INSTRUCTIONS TO FOLLOW =>
The word "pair": say how many lines of the data below contain it, and give the number alone.

RECORDS PROVIDED =>

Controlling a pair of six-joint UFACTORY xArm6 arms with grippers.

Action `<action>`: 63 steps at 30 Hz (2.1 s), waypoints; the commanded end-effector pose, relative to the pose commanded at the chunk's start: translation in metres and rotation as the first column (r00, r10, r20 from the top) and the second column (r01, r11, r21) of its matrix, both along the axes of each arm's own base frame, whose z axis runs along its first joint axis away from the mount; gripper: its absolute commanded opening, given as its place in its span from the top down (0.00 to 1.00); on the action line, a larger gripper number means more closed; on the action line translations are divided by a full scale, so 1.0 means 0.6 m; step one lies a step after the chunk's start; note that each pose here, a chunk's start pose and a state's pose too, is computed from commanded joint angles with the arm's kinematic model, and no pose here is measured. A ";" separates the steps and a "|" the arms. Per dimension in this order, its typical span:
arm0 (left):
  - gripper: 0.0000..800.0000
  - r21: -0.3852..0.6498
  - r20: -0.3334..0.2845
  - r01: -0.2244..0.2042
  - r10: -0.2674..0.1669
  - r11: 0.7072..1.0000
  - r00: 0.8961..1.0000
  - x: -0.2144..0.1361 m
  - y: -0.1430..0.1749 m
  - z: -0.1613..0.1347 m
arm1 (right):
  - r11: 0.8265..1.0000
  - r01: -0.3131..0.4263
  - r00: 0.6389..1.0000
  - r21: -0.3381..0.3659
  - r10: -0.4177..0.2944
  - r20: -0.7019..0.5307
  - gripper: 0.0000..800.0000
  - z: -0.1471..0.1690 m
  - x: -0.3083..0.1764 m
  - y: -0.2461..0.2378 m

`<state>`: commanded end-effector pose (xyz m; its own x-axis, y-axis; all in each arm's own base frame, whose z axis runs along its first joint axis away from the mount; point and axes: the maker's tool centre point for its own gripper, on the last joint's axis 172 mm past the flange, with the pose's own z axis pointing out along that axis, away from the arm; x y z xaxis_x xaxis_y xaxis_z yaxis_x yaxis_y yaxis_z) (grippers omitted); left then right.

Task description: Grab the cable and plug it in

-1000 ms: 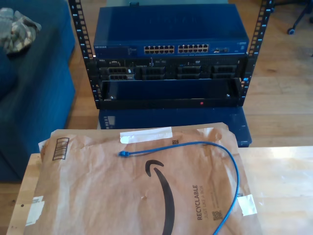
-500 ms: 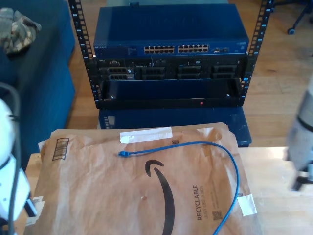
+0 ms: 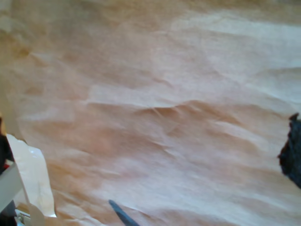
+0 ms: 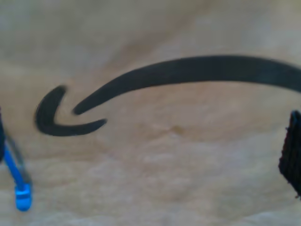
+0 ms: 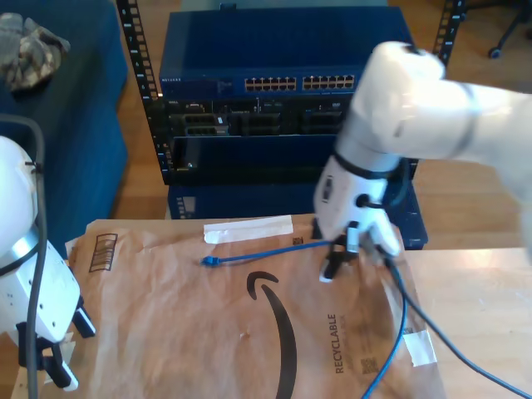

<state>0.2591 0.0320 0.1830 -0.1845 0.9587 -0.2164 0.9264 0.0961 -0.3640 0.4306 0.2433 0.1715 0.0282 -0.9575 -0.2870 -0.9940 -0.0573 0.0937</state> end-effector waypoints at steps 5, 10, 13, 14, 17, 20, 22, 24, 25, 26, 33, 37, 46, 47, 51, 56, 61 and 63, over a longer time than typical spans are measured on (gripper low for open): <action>0.00 0.003 -0.004 -0.010 0.010 1.000 1.000 0.008 0.002 0.001 | 0.998 -0.055 0.996 -0.005 0.055 0.069 0.01 -0.030 0.029 0.066; 0.00 0.004 -0.003 -0.005 0.005 1.000 1.000 0.020 0.003 0.003 | 0.990 -0.133 0.984 -0.042 0.137 0.111 0.03 -0.072 0.027 0.116; 0.00 0.011 0.000 -0.014 0.014 1.000 1.000 0.025 0.002 0.007 | 0.989 -0.137 0.984 -0.054 0.143 0.105 0.05 -0.097 0.042 0.125; 0.00 0.012 -0.002 -0.014 0.014 1.000 1.000 0.026 0.001 0.006 | 0.988 -0.146 0.983 -0.056 0.151 0.104 0.05 -0.102 0.043 0.136; 0.00 0.010 -0.008 -0.014 0.014 1.000 1.000 0.025 0.001 0.003 | 0.987 -0.149 0.983 -0.057 0.154 0.100 0.05 -0.111 0.044 0.152; 0.00 0.010 -0.011 -0.008 0.008 1.000 1.000 0.026 -0.002 0.001 | 0.993 -0.105 0.987 -0.059 0.111 0.112 0.05 -0.116 0.050 0.160; 0.00 0.010 -0.019 -0.010 0.010 1.000 1.000 0.028 -0.003 -0.001 | 0.993 -0.101 0.985 -0.061 0.108 0.137 0.05 -0.116 0.059 0.161; 0.00 0.014 -0.009 -0.001 0.001 1.000 1.000 0.036 -0.007 -0.001 | 0.994 -0.089 0.985 -0.060 0.096 0.140 0.05 -0.122 0.061 0.162; 0.00 0.018 -0.004 0.004 -0.004 1.000 1.000 0.039 -0.010 -0.002 | 0.996 -0.067 0.988 -0.064 0.075 0.135 0.05 -0.128 0.062 0.161; 0.00 0.022 -0.001 0.001 -0.001 1.000 1.000 0.042 -0.012 -0.003 | 0.996 -0.049 0.990 -0.075 0.059 0.129 0.05 -0.136 0.063 0.156; 0.00 0.033 0.020 0.006 -0.006 0.999 1.000 0.054 -0.018 -0.005 | 0.991 -0.027 0.986 -0.129 0.048 0.161 0.13 -0.162 0.077 0.143; 0.00 0.034 0.021 0.011 -0.012 0.999 1.000 0.055 -0.020 -0.005 | 0.991 -0.026 0.987 -0.130 0.047 0.156 0.14 -0.173 0.080 0.147; 0.00 0.034 0.023 0.013 -0.014 0.999 1.000 0.056 -0.021 -0.004 | 0.993 0.020 0.984 -0.114 0.001 0.180 0.50 -0.168 0.096 0.152; 0.00 0.034 0.023 0.013 -0.014 0.999 1.000 0.056 -0.021 -0.004 | 0.993 0.020 0.983 -0.114 0.001 0.182 0.55 -0.166 0.097 0.153; 0.00 0.034 0.023 0.013 -0.014 0.999 1.000 0.056 -0.021 -0.004 | 0.993 0.057 0.982 -0.108 -0.036 0.186 0.90 -0.158 0.101 0.150; 0.00 0.035 0.030 0.018 -0.020 0.999 0.999 0.062 -0.025 0.001 | 0.989 0.079 0.968 -0.122 -0.046 0.248 1.00 -0.102 0.107 0.134; 0.00 0.054 0.049 0.037 -0.040 0.998 0.998 0.081 -0.055 0.018 | 0.984 0.134 0.964 -0.117 -0.102 0.246 1.00 -0.031 0.072 0.051; 0.00 0.022 0.083 0.042 -0.044 0.999 0.996 0.101 -0.083 0.037 | 0.977 0.178 0.959 -0.118 -0.145 0.243 1.00 -0.009 0.052 -0.005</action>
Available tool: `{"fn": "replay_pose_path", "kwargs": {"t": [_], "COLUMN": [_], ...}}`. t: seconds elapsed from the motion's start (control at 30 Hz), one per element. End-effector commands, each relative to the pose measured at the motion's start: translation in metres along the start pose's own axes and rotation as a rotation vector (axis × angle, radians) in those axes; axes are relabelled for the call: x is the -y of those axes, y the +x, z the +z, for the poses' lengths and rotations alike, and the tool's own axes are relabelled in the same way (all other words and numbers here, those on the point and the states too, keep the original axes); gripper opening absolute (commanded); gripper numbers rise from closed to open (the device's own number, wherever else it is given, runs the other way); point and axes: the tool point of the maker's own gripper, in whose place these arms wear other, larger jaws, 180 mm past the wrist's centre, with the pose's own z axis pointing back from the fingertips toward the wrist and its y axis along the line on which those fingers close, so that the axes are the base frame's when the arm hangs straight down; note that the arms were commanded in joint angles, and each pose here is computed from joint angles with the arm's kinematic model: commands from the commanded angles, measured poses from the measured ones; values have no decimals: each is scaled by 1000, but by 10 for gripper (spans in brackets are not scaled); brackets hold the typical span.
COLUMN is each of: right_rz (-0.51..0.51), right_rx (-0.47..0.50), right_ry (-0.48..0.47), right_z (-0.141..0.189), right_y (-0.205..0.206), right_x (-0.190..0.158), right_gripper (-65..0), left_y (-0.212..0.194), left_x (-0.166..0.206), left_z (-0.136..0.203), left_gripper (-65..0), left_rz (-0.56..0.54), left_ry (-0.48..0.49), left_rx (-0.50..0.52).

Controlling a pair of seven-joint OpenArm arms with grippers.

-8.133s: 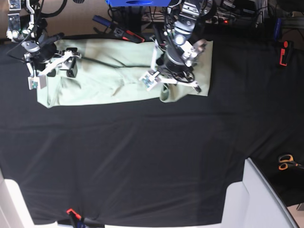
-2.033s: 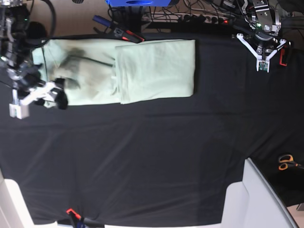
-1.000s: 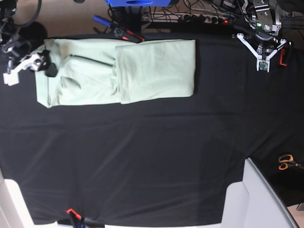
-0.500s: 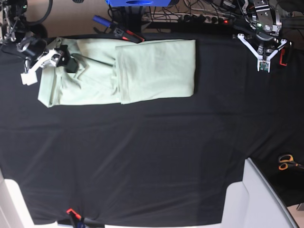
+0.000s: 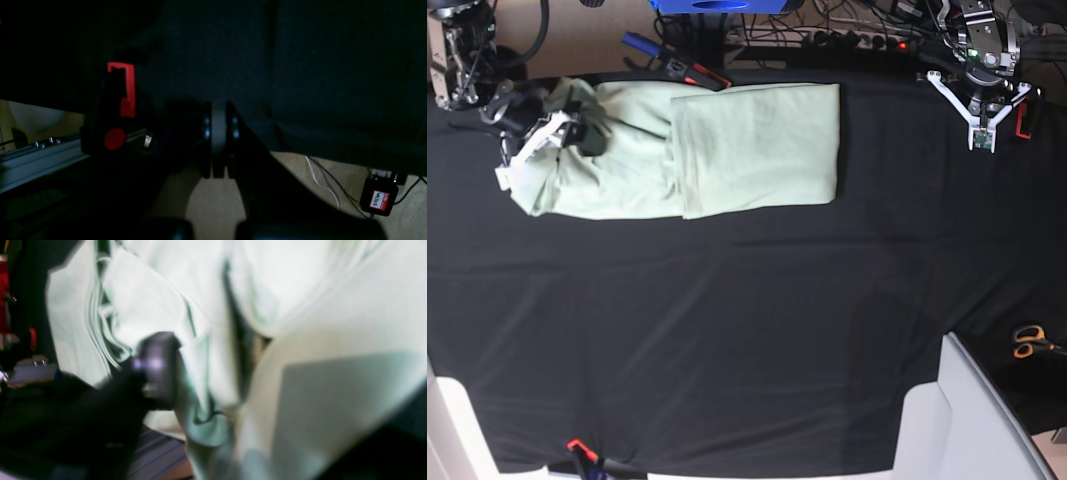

THE ANSWER =>
2